Madison Square Garden compiled a document titled "Facial Recognition Activists.docx" containing collected information on individuals who publicly opposed its facial recognition program, 404 Media reported on June 23, 2026. The file included specific comments and tweets posted by those critics — a surveillance operation directed not at event-goers but at the people arguing against the technology itself.
Among those profiled was Evan Greer, director of digital rights group Fight for the Future. Fight for the Future noted that MSG's dossier entry for Greer misgenders him — an error that also makes plain the document was assembled hastily or carelessly, rather than through any rigorous investigative process.
The dossier is a new disclosure in a controversy that has been accumulating for years. MSG's facial recognition infrastructure first drew sustained public attention in late 2022, when it emerged that the venue was using the system to bar entry to lawyers whose firms had active litigation pending against the company. The New York Times reported that MSG Entertainment had placed those attorneys on an exclusion list enforced biometrically at venue doors — meaning a ticketed concertgoer could be turned away at the gate because of the employer listed on their firm's court filings.

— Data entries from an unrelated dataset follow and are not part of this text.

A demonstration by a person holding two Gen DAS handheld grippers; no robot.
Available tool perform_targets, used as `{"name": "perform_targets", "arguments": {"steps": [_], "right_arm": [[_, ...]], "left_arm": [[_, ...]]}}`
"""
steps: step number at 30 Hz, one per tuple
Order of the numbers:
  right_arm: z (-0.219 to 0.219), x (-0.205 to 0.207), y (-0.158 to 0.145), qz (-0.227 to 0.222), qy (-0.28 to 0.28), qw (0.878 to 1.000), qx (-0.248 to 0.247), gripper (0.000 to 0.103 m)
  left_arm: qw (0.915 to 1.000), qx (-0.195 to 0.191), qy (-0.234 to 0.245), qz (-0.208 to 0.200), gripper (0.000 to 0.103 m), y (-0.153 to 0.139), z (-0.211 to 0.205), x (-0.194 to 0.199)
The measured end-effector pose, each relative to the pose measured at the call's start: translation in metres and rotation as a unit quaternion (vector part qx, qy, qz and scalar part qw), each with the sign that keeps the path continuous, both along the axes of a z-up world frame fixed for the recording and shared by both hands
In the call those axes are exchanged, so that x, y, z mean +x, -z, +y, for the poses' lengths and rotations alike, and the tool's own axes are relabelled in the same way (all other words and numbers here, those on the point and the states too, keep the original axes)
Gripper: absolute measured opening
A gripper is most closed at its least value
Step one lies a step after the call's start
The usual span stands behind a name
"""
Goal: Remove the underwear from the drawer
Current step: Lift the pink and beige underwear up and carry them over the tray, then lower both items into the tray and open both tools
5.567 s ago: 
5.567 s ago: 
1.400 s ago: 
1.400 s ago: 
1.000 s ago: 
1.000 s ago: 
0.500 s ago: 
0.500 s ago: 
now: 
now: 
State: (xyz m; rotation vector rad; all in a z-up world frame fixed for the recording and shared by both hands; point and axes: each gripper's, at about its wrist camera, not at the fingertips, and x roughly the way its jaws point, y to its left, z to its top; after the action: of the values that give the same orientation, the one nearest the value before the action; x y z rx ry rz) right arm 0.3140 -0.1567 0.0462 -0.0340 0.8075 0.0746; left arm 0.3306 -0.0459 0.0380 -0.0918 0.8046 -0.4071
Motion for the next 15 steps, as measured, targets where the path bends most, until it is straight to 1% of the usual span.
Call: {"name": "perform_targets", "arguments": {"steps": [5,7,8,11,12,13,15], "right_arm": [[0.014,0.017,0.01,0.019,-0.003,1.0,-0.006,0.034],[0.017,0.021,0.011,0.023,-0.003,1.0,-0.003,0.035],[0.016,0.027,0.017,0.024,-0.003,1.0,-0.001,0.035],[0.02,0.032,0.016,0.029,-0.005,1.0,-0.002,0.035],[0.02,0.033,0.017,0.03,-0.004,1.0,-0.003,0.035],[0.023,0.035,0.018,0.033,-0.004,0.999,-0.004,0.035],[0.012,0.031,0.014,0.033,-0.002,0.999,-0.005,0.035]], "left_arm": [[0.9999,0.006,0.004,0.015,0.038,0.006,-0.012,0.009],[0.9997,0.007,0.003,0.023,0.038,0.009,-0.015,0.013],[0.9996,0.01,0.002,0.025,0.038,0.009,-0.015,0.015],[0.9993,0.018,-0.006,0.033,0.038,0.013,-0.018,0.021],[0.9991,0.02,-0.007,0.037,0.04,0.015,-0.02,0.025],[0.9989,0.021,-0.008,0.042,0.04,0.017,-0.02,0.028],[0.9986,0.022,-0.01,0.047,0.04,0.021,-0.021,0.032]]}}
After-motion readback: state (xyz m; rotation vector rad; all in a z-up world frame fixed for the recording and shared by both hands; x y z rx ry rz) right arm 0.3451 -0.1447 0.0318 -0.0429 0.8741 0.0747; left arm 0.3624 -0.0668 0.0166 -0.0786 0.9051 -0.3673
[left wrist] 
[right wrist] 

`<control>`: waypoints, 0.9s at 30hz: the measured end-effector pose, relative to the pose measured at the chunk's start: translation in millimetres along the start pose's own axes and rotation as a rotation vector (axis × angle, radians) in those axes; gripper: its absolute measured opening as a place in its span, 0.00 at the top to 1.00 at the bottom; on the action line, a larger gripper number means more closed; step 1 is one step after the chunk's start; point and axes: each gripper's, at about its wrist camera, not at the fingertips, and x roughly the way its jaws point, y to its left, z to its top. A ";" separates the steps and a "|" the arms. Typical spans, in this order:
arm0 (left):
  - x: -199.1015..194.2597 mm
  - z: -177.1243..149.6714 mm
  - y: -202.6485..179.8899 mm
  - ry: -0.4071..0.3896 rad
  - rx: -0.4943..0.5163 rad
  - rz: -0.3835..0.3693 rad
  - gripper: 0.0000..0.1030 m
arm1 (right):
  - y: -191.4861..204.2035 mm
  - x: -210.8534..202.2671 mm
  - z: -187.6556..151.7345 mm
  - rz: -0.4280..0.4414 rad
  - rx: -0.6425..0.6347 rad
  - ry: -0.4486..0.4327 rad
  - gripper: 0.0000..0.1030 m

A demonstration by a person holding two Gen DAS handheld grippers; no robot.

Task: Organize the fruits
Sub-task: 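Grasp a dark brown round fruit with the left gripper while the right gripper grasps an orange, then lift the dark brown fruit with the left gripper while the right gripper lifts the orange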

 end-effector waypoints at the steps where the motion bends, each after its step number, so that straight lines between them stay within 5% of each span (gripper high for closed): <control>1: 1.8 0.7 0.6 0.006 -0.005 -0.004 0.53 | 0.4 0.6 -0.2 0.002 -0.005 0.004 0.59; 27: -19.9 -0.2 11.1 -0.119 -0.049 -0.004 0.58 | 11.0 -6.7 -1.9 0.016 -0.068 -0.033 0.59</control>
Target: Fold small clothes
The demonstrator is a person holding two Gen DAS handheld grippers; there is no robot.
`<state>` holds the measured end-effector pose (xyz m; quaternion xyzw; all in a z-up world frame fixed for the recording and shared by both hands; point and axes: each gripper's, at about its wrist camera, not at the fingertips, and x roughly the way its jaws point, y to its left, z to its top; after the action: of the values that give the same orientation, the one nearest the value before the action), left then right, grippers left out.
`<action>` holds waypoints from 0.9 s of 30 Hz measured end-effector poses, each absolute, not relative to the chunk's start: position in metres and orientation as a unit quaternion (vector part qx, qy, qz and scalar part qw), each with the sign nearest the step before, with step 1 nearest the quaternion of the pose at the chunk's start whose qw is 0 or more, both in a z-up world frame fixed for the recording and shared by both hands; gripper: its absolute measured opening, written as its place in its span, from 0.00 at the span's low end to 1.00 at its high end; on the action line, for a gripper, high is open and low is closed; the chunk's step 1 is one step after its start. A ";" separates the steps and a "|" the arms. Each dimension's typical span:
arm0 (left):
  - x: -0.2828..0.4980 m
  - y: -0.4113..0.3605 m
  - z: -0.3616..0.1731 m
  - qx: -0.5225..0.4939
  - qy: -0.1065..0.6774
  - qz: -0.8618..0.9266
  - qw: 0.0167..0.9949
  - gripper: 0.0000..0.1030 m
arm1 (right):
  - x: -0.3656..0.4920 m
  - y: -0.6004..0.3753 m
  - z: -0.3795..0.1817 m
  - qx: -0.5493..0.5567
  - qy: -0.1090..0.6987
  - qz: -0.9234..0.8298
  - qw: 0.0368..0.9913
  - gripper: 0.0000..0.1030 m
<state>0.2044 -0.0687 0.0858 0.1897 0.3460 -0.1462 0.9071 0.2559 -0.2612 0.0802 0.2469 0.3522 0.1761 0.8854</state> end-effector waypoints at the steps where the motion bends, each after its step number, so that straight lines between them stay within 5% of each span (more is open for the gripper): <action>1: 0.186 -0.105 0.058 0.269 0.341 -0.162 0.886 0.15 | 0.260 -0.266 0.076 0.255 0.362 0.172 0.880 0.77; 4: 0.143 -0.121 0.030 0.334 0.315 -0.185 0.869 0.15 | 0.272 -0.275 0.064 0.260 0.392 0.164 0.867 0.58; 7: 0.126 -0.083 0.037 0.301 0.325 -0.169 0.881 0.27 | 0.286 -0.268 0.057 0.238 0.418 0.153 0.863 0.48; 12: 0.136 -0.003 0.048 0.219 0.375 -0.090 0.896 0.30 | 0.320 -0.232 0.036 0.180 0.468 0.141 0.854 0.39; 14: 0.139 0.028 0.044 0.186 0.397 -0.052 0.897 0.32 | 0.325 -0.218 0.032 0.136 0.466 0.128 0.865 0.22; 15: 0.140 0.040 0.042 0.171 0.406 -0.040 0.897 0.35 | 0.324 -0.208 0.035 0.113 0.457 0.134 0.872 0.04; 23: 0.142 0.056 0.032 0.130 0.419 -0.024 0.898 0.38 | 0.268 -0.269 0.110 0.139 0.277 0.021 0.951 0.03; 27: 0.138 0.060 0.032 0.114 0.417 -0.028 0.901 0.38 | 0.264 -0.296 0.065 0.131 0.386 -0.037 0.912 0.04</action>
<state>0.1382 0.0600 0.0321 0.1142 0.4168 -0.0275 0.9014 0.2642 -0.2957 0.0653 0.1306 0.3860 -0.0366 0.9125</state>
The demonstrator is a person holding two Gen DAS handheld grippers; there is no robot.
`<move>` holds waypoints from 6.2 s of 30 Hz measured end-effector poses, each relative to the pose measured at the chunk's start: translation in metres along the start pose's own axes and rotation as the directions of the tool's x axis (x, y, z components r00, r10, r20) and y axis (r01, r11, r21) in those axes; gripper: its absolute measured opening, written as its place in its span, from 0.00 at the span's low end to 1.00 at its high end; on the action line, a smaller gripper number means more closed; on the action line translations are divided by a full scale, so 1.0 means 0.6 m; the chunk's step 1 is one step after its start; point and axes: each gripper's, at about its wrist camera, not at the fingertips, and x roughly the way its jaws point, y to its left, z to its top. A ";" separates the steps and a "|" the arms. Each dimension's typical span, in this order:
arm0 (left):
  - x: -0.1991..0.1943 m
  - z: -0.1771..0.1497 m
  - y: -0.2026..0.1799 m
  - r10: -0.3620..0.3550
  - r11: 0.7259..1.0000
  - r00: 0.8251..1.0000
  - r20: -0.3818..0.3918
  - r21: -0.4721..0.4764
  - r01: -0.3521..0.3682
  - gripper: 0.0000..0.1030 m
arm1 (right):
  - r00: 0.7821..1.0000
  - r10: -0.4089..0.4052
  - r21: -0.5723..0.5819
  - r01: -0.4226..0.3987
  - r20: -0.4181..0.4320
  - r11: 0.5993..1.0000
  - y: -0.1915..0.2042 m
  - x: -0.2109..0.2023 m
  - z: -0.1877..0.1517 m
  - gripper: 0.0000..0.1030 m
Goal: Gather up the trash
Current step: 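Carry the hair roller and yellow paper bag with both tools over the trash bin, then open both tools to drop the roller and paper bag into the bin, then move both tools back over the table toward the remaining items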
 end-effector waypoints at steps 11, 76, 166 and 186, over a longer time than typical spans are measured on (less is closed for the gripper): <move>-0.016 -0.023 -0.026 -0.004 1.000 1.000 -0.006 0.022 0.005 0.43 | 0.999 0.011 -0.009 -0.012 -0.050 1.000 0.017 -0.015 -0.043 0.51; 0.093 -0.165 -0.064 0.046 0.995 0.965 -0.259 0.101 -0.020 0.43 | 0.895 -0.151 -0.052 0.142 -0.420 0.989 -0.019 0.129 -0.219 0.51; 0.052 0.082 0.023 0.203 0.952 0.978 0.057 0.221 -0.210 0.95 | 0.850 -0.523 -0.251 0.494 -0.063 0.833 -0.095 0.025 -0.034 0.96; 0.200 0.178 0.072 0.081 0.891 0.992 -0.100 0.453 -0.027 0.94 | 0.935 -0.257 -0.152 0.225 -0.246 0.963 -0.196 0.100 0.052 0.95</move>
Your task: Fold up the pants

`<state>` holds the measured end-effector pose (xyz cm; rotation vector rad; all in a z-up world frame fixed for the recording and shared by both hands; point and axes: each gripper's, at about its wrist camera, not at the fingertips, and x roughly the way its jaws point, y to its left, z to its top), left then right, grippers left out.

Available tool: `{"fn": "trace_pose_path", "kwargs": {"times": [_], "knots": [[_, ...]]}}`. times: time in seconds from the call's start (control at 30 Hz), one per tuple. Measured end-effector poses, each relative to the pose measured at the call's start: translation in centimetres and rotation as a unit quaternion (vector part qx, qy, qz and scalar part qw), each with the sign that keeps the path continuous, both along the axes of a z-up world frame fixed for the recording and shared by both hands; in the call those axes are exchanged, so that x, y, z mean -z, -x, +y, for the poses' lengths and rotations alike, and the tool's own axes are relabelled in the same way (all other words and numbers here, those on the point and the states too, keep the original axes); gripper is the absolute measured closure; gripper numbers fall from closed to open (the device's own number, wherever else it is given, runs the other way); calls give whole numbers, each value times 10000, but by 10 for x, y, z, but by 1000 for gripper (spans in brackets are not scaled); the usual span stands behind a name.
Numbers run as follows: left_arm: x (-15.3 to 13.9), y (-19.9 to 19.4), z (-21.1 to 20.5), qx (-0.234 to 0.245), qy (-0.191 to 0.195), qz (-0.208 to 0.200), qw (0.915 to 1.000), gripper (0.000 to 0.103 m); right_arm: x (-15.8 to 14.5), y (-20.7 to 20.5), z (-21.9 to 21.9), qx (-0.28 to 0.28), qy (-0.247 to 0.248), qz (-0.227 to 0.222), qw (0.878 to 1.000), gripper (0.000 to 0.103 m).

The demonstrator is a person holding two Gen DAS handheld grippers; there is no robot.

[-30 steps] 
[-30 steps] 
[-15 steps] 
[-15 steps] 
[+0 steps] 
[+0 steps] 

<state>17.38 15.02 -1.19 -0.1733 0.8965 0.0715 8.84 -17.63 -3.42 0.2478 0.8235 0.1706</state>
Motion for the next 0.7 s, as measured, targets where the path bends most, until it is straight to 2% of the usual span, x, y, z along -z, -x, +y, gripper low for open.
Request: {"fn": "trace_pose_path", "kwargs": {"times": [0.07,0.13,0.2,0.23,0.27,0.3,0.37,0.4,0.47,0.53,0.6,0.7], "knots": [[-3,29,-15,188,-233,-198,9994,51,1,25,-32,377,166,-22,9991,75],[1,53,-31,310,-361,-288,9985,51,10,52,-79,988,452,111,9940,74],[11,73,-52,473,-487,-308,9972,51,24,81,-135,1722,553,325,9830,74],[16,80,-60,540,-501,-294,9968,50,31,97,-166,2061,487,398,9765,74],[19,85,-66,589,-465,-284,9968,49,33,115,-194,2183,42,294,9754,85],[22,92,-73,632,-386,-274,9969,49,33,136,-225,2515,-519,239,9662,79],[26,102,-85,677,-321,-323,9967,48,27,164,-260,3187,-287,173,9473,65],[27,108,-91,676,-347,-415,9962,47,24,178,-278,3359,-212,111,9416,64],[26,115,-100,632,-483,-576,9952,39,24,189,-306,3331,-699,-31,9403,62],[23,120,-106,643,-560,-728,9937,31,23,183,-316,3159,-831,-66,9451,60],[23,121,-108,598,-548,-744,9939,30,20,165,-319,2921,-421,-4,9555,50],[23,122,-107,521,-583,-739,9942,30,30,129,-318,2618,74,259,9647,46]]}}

New York State Attorney General Letitia James sought information from MSG about that practice in January 2023, and New York City Council members questioned MSG representatives about the technology's use at a February 2023 hearing.
None of those interventions produced a public rollback of the program. The dossier disclosure suggests the venue's posture toward critics hardened rather than softened in the years since.
The two behaviors — using facial recognition to exclude adversaries, and maintaining files on activists who object to that use — are legally and technically distinct. But together they sketch a consistent operational logic: the technology is treated as a tool of institutional self-interest rather than a security measure, and people who challenge that use are tracked and documented. Whether that documentation was intended to feed back into venue access decisions is not established by the available facts.
Worth flagging here is the structural dynamic at play. Facial recognition at privately operated venues sits in a regulatory gray zone in most U.S. jurisdictions, including New York. Operators can define their own exclusion criteria; biometric data collection at scale requires disclosure under New York's existing rules but not prior consent from attendees. That permissive environment creates conditions in which a venue can surveil entry, build exclusion lists based on professional affiliation, and — as the dossier suggests — extend monitoring to people who criticize those very choices, all without crossing a clear legal line. The attorney general's 2023 inquiry appears to have closed without public enforcement action.
For security and privacy professionals, the technical architecture here is less interesting than the governance failure it exposes. Deploying a one-to-many facial recognition system at high-throughput venue entry points is an engineering problem that has largely been solved at the commercial level — the vendors, the infrastructure, the match-threshold tuning are all mature. What the MSG episode keeps illustrating is that the harder unsolved problem is policy: who gets added to a watchlist, under what criteria, with what oversight, and with what accountability when the system is used for purposes beyond its stated safety rationale. The dossier on activists is a downstream consequence of an organization that answered those governance questions in ways that prioritized institutional control.
Fight for the Future and allied advocacy groups have been pushing for a federal moratorium on law enforcement and commercial facial recognition for several years. MSG's conduct gives that campaign a concrete, documented example of scope creep — a venue security tool migrating into what looks like political opposition research. Whether Congress or the relevant New York regulatory bodies treat this disclosure as an enforcement catalyst or a news cycle is a question without an answer yet. But the document exists. Its title is in the record.